I still remember the day of my third account blow-up: At the end of the 2021 bull market, a popular coin surged 15% in a day. I impulsively threw 80% of my account's funds into it with 5x leverage, thinking 'if it rises another 10%, I’ll double.' As a result, the market suddenly turned and dropped to zero within 3 hours.
It was then that I realized: Positions in the crypto market are not a 'money-making tool,' but a 'lifeline.' Newcomers often think 'heavy positions can make big money,' but forget that market reversals happen faster than their greed. Now, my strict rule for newcomers is: A single trade position must not exceed 3%, even in the most certain market conditions, at least 70% of the capital should remain as a buffer.
Just like driving requires leaving distance to brake, your position buffer is your 'market brake'—even if you misjudge the direction, the remaining capital allows you to start over, while heavily leveraged betting is fundamentally gambling on the market always smiling at you, which is equivalent to suicide in the crypto market.
2. Go with the flow: Don't be a 'stubborn donkey fighting the market.'
I have a student who is always obsessed with 'buying the bottom and selling the top.' Everyone says the trend is upward, but he insists on shorting. When the coin falls below key support levels, he still believes 'there will be a rebound,' and ends up getting trapped more and more, ultimately losing 200,000 in capital and leaving in despair.
The core truth of the crypto market is: Trends are always more reliable than 'you think.' No individual can go against market laws, just as you cannot walk against a typhoon. My current operational logic is very simple:
The upward trend hasn't broken; absolutely do not short.
If the downward trend hasn't reversed, absolutely do not buy the bottom.
In sideways markets, observe directly; don't be a 'headless fly.'
Trading with the trend may not yield the 'massive profits of buying the bottom and selling the top,' but it can help avoid 80% of deep trap risks. Newcomers should remember: The market is not short of opportunities; what it lacks is the clarity of 'not fighting against the trend.'
3. Take profits and cut losses: Put risks into the 'safe box.'
This is the most unforgettable lesson I learned after blowing my account three times: Trades without stop-losses will eventually wipe out your capital; profits without taking profits are merely 'temporary loans' from the market.
Now, the trading principles I adhere to can be directly copied by newcomers:
Single trade loss ≤ 3%. Once the stop-loss line is triggered, exit immediately; never hold onto the illusion of 'wait a bit for a rebound.'
When profits reach 5%, lock in half the profit (take profit 50%), and use a 'trailing stop' to follow the market.
Never treat 'floating profits' as 'actual profits.' Greed will only turn you from 'making money' into 'losing money.'
I've seen too many newcomers miss profit-taking opportunities due to greed, ending up with profits eroded or even losses; I've also seen people stubbornly hold onto losses, going from a 10% loss to a 50% loss. Taking profits and cutting losses is not 'conservative,' it's the only 'lifeline' in the crypto market.

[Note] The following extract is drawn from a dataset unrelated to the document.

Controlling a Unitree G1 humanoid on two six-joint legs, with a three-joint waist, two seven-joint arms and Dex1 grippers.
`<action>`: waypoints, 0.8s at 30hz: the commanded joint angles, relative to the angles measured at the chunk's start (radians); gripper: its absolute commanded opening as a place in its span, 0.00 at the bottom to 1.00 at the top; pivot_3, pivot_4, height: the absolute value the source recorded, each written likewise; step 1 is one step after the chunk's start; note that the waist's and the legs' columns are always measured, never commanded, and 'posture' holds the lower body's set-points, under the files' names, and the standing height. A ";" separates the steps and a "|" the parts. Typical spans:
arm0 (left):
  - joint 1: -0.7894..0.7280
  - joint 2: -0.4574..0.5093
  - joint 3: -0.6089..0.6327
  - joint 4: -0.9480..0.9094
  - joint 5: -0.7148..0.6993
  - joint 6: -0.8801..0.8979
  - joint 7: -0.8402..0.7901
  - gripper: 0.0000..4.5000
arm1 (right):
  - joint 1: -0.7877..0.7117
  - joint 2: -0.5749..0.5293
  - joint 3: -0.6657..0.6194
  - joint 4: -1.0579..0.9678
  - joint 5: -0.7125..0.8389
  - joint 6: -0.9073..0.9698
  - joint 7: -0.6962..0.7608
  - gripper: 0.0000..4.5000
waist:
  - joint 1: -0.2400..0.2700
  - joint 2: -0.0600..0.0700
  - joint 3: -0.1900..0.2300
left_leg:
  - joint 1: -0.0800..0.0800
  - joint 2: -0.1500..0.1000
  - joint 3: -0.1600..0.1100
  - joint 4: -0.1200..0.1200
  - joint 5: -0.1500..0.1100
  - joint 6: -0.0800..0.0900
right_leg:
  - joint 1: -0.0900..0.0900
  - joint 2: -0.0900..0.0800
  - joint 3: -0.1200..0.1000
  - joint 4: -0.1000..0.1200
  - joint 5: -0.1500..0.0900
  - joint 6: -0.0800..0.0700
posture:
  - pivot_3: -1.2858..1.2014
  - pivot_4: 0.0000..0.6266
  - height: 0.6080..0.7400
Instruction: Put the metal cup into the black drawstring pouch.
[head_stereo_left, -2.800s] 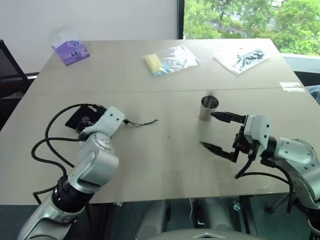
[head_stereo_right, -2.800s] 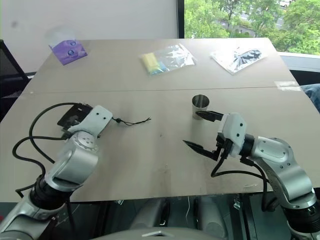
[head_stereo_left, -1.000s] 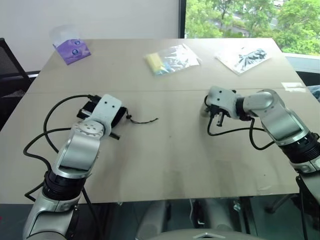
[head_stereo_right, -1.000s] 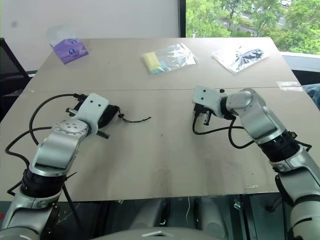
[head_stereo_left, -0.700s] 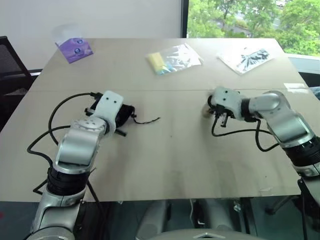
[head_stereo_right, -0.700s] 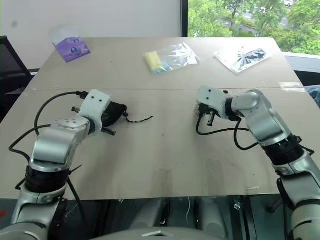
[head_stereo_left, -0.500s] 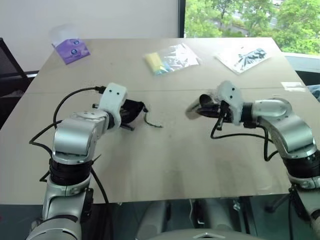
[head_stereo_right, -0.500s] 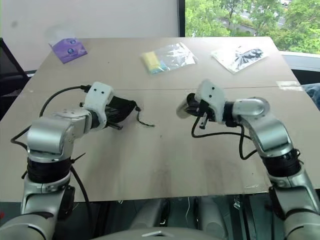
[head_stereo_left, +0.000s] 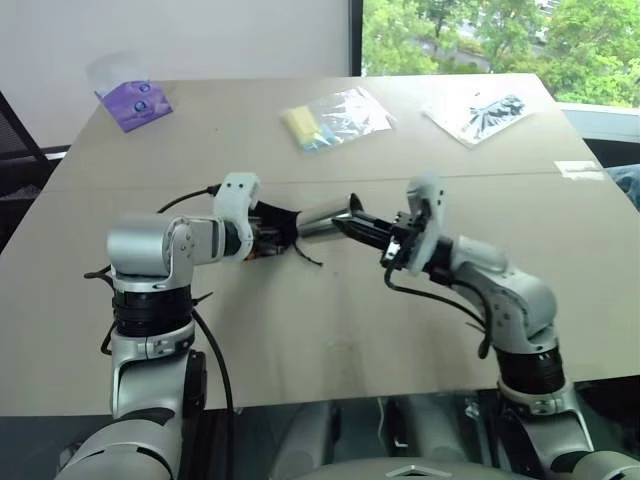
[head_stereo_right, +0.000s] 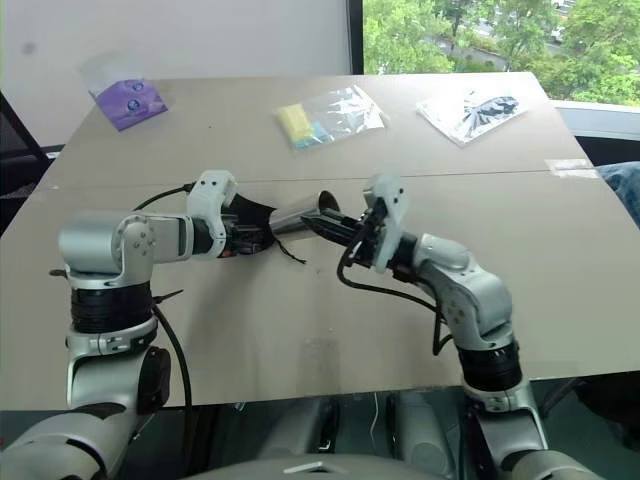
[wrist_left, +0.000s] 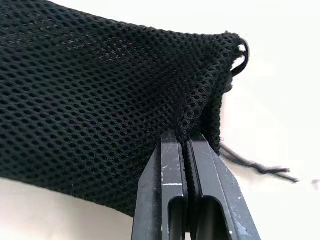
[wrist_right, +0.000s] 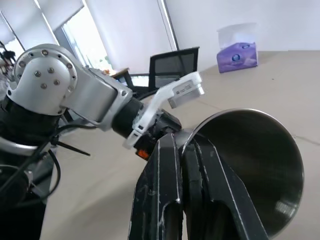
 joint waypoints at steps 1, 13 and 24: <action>-0.037 0.011 0.024 0.011 -0.042 0.001 0.006 0.00 | 0.002 0.046 0.012 0.074 -0.001 -0.083 -0.001 0.01 | 0.000 0.000 0.000 | 0.000 0.000 0.000 0.000 0.000 0.000 | 0.000 0.000 0.000 0.000 0.000 0.000 | 0.52 0.24 1.00; -0.088 0.041 0.092 0.136 -0.276 0.001 0.110 0.00 | -0.025 0.193 -0.022 0.253 0.033 -0.183 -0.028 0.01 | -0.005 0.000 0.000 | 0.000 0.000 0.000 -0.001 0.000 0.000 | -0.001 0.000 0.000 0.000 0.000 0.000 | 0.52 0.24 1.00; -0.157 0.131 0.097 0.403 -0.633 0.001 0.310 0.00 | 0.030 0.265 -0.051 0.262 0.047 -0.258 -0.069 0.01 | -0.010 0.000 0.000 | 0.000 -0.001 -0.001 -0.001 0.000 -0.001 | -0.001 0.000 0.000 0.000 0.000 0.000 | 0.52 0.24 1.00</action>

4. Less action is king: Experts are 'waiting for opportunities,' while newcomers are 'looking for opportunities.'
The most common mistake newcomers make is frequent trading: Opening five or six orders in a day, paying a lot in fees, and ultimately losing more with each trade. Meanwhile, I traded less than 60 times last year, with a win rate of 68%, and my profits were three times higher than those of frequently trading newcomers.
Trading is like fishing: The more impatient you are to cast the rod, the harder it is to catch fish; patiently waiting for the right 'bite' is the only way to succeed. The crypto market has fluctuations every day, but truly worthwhile 'high-quality opportunities' arise at most 2-3 times a week.
My advice is: Newcomers should trade a maximum of 1 order per day and remain flat for at least 2 days each week. Spend time on 'observing trends' and 'studying support levels' rather than frequently opening and closing positions while staring at the candlestick chart. Remember: The essence of trading is to 'make certain money,' not 'make money through trading frequency.'
Lastly: Honest words for newcomers.
The crypto market has never had a 'get-rich-quick scheme.' Those who can make money long-term do not rely on luck, but on 'sticking to the bottom line': controlling positions, following trends, strictly taking profits and cutting losses, and maintaining patience.
You don't need to learn complicated technical indicators, nor do you need to believe those 'gurus with trades.' If you can implement these four iron rules, you've already outperformed 90% of newcomers.